● **Aim of the exercise**: Your reply should be one number: how many lines of the records below contain the string "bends".

● **Collected data**:
==*==
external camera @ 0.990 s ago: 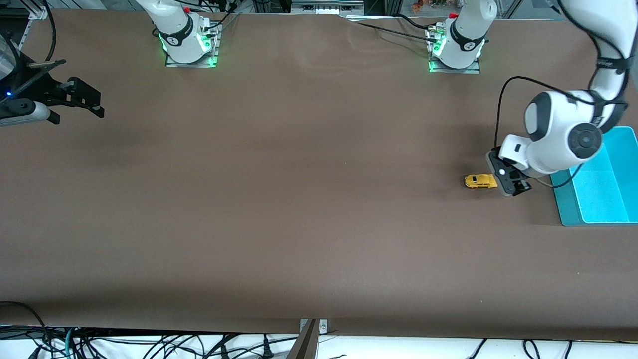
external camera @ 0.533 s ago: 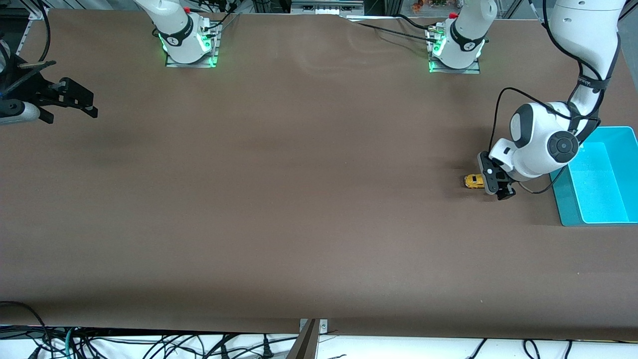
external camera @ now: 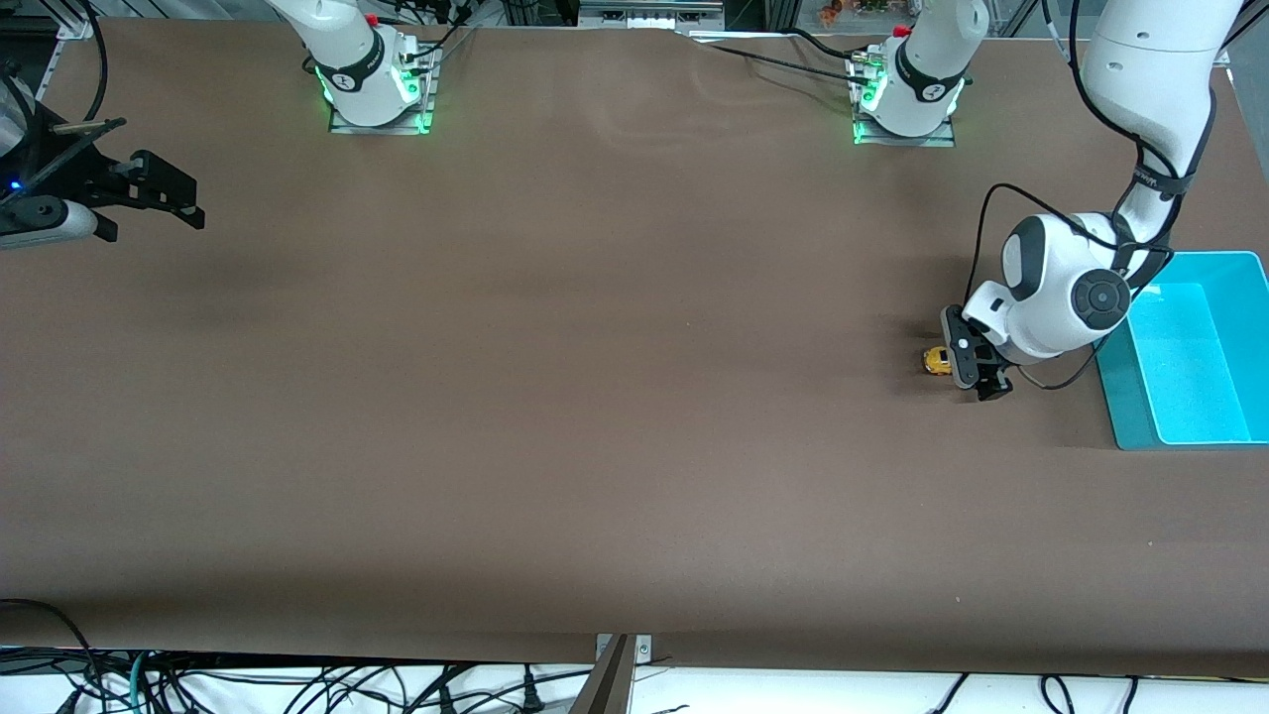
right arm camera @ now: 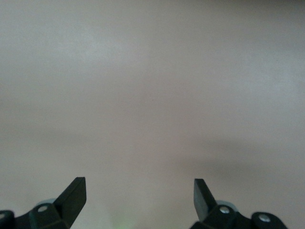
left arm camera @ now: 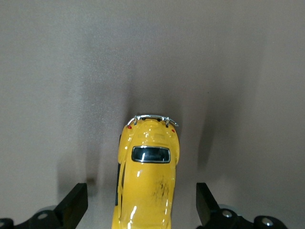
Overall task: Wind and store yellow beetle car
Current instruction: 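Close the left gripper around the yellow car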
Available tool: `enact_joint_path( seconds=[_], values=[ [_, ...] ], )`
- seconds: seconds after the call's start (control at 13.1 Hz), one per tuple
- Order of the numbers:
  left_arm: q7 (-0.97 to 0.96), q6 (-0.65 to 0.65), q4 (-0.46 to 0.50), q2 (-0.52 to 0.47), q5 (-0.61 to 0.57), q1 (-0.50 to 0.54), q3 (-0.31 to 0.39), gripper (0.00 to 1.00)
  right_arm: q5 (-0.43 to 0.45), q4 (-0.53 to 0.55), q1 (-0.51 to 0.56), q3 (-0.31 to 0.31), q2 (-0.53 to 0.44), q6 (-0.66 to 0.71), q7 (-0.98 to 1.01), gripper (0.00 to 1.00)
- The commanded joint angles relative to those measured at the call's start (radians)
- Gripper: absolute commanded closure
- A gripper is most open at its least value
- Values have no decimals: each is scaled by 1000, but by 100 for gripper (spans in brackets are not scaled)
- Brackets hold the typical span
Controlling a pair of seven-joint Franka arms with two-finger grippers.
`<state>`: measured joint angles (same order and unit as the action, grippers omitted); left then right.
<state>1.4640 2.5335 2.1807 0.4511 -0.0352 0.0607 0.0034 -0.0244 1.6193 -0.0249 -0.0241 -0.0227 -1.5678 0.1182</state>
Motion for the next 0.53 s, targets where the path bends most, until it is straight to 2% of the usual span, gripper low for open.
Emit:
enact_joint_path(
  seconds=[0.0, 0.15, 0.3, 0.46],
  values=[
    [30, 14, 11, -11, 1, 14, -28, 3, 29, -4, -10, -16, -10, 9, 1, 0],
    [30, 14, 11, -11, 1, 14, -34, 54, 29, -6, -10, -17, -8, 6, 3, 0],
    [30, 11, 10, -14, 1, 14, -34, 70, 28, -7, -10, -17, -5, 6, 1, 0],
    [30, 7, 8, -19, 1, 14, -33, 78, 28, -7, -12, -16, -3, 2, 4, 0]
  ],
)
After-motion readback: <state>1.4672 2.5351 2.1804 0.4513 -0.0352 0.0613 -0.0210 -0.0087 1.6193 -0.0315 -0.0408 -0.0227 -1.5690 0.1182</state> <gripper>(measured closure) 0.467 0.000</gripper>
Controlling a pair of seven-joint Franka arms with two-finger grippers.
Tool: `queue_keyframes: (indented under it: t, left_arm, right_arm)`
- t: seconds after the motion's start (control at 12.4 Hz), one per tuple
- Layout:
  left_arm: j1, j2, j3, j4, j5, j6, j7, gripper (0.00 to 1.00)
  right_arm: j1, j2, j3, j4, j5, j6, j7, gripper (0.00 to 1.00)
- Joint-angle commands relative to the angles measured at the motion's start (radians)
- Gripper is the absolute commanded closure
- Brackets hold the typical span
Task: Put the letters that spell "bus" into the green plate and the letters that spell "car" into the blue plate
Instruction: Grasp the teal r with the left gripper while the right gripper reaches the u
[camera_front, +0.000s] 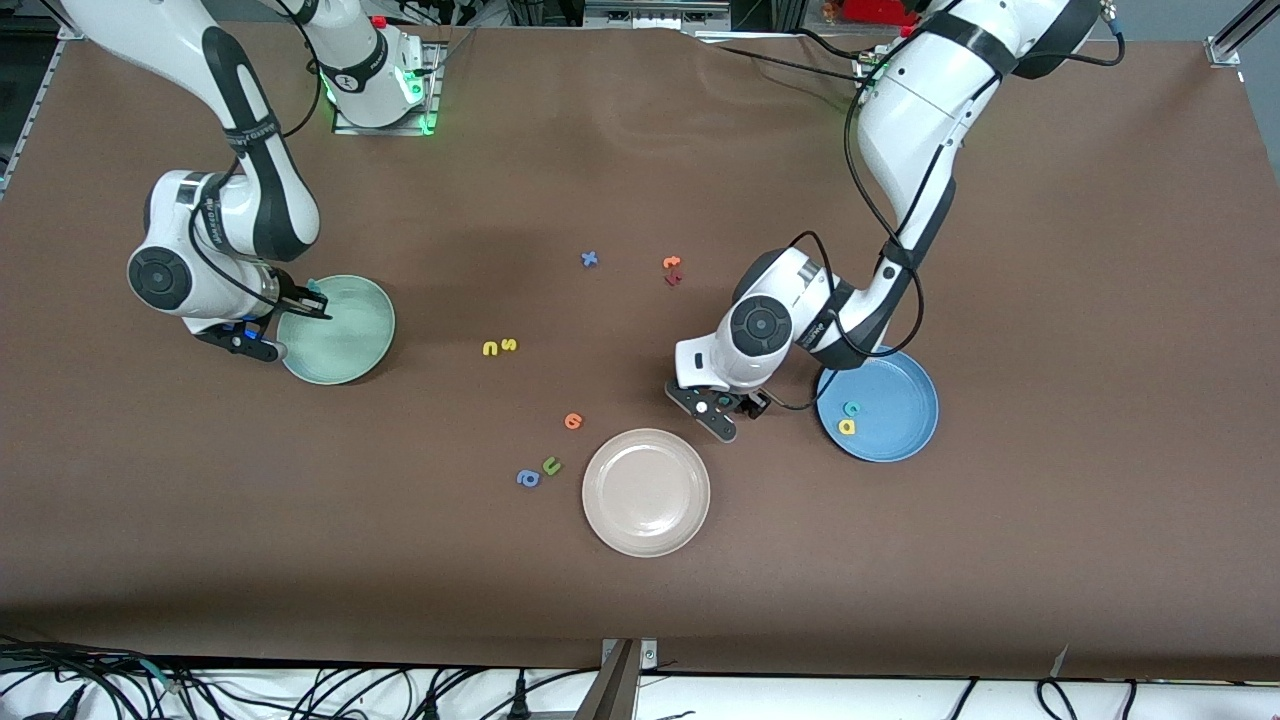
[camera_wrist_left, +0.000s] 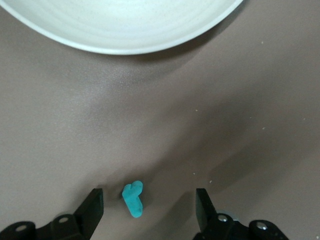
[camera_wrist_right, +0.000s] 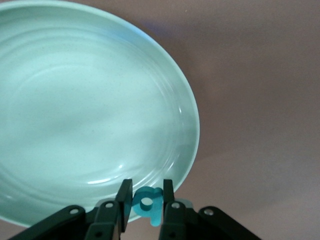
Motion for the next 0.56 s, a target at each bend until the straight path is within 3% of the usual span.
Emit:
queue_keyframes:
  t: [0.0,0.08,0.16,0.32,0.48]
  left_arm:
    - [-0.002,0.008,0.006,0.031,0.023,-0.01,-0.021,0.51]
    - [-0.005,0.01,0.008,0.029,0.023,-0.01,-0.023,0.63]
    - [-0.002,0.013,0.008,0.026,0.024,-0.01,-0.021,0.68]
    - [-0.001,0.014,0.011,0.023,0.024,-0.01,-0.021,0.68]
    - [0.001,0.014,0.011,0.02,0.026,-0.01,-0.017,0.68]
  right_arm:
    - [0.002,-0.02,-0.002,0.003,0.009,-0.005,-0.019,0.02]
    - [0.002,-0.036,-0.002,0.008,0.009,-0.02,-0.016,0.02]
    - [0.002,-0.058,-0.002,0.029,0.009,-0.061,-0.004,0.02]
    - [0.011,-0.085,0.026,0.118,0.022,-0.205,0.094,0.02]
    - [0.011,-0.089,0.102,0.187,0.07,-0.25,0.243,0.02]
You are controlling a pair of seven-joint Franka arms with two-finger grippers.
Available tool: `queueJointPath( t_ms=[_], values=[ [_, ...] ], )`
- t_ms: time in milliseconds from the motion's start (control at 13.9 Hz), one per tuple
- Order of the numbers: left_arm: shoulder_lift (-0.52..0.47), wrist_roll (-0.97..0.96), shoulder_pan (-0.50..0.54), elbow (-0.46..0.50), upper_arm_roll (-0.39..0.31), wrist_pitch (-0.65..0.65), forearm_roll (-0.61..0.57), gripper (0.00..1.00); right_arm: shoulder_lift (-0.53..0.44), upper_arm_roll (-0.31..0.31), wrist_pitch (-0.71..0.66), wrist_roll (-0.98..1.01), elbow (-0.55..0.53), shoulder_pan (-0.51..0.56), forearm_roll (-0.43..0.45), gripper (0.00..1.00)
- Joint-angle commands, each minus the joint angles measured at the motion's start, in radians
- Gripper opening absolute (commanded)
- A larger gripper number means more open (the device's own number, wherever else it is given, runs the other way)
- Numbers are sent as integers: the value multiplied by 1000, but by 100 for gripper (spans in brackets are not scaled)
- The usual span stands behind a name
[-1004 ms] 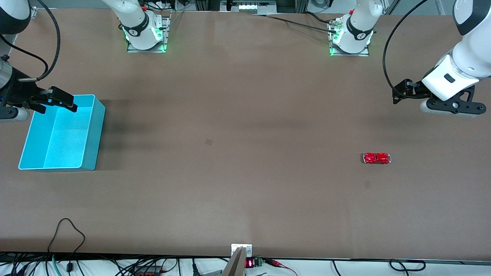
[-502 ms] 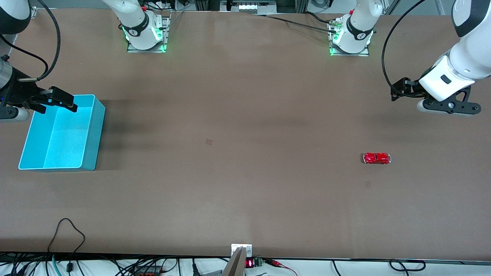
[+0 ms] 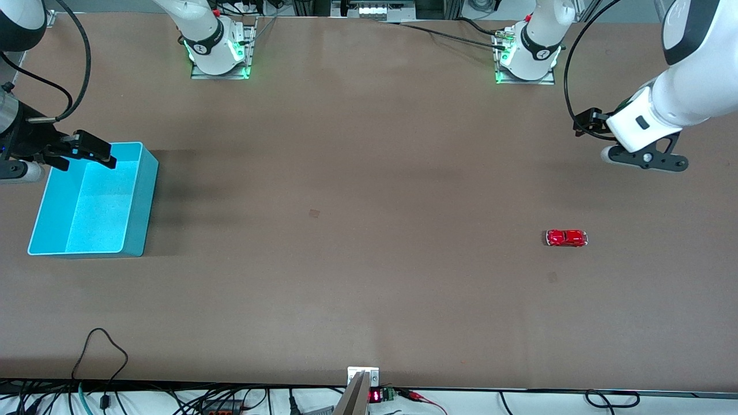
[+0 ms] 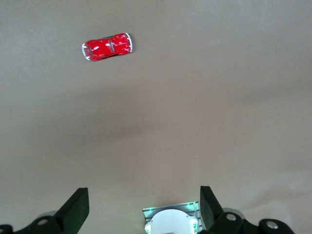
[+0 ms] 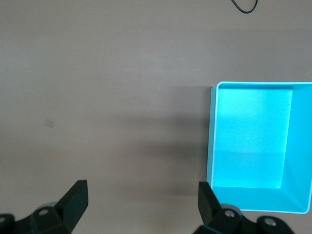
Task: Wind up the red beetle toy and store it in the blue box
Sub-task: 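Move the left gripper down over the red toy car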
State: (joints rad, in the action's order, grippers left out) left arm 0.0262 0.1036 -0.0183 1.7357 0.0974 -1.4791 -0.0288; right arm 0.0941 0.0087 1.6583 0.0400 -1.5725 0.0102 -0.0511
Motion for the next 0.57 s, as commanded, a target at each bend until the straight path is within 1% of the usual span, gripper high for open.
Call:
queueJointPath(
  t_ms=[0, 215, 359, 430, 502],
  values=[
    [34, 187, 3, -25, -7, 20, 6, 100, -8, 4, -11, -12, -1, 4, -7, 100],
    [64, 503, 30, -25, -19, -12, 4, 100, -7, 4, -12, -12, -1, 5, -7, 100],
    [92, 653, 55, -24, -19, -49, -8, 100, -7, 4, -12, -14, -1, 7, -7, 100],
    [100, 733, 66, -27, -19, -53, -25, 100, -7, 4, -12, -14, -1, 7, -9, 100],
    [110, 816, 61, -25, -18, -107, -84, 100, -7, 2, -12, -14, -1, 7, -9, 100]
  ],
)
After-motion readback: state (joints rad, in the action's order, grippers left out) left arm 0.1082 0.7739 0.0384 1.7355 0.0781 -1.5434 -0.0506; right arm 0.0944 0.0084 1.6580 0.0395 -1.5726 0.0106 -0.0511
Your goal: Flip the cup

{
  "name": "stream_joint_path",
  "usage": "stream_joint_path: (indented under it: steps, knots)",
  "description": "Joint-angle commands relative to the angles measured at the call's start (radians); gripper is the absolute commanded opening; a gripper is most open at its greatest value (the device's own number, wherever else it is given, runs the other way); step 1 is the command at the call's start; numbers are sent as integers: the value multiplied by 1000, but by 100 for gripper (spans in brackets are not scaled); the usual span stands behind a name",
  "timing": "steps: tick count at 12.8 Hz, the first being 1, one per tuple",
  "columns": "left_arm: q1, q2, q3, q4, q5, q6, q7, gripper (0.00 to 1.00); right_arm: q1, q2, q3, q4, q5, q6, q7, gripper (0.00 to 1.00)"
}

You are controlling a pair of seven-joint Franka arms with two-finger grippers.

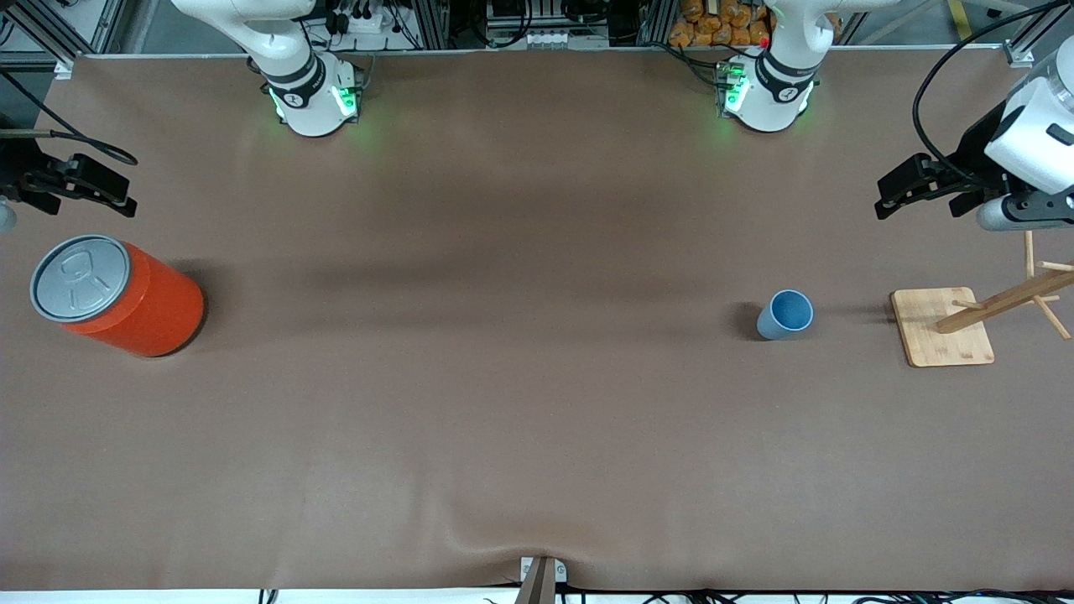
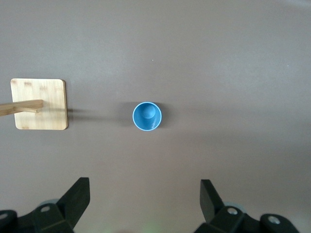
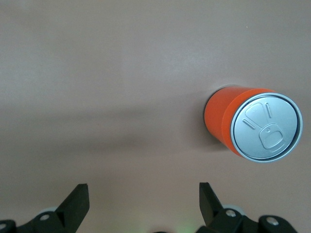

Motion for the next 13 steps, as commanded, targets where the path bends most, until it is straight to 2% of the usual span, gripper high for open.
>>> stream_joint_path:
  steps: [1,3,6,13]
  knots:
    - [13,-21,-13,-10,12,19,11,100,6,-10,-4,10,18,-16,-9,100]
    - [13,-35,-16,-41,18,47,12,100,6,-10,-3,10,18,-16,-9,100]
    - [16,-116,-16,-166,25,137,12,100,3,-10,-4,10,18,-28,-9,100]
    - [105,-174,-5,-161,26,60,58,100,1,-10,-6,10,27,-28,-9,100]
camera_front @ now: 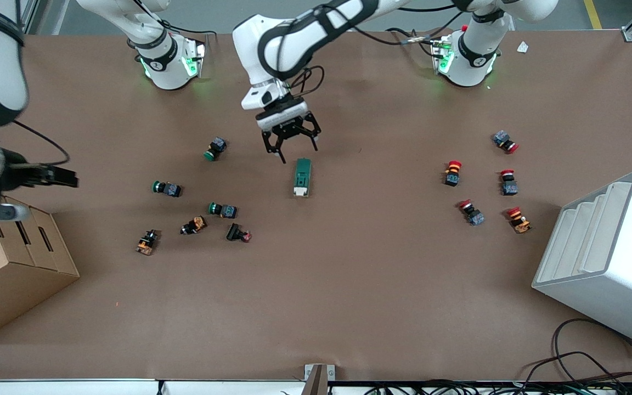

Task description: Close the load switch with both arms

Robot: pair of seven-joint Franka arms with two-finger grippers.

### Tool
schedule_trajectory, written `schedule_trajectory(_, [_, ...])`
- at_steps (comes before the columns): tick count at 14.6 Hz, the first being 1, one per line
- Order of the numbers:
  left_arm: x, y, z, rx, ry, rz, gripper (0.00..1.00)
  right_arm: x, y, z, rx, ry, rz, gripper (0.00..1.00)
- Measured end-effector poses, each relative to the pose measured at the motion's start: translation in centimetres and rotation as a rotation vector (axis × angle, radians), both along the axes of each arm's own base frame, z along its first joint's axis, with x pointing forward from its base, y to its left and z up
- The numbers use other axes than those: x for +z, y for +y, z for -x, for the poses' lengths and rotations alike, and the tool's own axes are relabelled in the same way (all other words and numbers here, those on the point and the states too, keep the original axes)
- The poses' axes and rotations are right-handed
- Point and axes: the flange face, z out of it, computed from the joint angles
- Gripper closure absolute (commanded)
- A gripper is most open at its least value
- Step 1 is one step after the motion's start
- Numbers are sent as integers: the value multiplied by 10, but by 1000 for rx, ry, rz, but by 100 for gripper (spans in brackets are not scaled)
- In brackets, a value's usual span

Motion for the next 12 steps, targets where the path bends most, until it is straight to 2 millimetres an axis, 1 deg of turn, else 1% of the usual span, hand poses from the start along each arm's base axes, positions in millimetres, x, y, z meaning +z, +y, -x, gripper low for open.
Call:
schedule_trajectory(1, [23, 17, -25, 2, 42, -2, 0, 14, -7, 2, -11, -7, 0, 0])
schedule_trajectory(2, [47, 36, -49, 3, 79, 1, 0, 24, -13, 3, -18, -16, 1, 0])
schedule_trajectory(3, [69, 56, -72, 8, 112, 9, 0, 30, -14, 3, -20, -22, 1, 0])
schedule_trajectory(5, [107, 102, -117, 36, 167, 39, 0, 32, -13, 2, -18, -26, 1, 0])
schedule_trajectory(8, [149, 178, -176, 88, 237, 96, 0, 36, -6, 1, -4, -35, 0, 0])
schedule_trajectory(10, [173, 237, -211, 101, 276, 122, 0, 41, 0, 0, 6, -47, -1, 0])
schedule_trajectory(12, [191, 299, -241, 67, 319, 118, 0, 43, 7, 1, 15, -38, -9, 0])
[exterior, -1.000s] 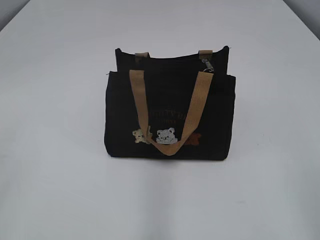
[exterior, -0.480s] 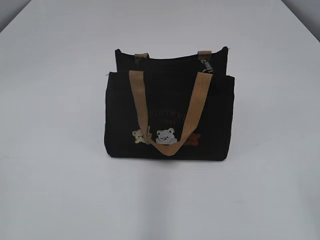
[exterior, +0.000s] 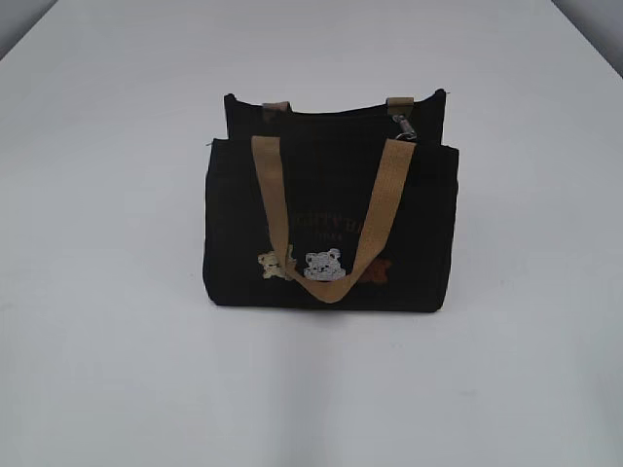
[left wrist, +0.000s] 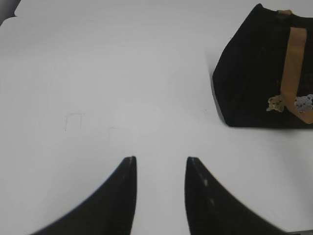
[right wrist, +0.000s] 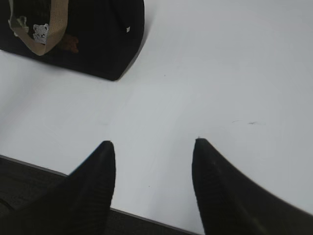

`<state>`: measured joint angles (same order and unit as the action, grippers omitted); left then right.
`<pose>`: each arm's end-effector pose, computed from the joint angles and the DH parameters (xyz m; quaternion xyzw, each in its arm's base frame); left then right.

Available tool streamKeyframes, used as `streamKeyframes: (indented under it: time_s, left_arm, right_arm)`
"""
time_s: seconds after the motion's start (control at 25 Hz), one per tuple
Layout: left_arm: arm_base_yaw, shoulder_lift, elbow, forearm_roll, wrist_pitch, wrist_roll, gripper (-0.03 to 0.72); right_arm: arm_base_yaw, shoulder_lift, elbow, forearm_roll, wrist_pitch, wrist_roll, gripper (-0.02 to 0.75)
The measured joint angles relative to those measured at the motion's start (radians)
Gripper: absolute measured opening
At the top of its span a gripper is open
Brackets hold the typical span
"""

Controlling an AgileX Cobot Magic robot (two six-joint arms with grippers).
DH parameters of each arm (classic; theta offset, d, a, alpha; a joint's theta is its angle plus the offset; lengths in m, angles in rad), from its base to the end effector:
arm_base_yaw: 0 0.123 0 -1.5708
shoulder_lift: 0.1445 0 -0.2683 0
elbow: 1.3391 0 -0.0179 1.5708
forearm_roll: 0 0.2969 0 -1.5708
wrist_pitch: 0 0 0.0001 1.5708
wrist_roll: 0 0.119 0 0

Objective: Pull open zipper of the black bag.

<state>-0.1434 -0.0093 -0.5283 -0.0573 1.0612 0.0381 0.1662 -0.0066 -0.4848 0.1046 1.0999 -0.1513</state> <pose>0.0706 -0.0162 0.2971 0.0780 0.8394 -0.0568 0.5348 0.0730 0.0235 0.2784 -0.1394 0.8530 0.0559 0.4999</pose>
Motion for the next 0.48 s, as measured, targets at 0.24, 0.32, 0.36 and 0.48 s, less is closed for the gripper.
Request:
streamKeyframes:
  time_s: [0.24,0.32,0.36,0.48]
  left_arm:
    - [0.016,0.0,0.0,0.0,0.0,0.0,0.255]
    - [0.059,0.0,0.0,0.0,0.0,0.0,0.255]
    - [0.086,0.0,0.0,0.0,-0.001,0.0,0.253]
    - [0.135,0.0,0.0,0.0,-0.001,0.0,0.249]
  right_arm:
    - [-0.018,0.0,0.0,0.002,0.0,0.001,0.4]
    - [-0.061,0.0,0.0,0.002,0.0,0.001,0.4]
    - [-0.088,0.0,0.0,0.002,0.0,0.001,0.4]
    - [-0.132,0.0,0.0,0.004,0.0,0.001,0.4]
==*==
● **Task result**: 3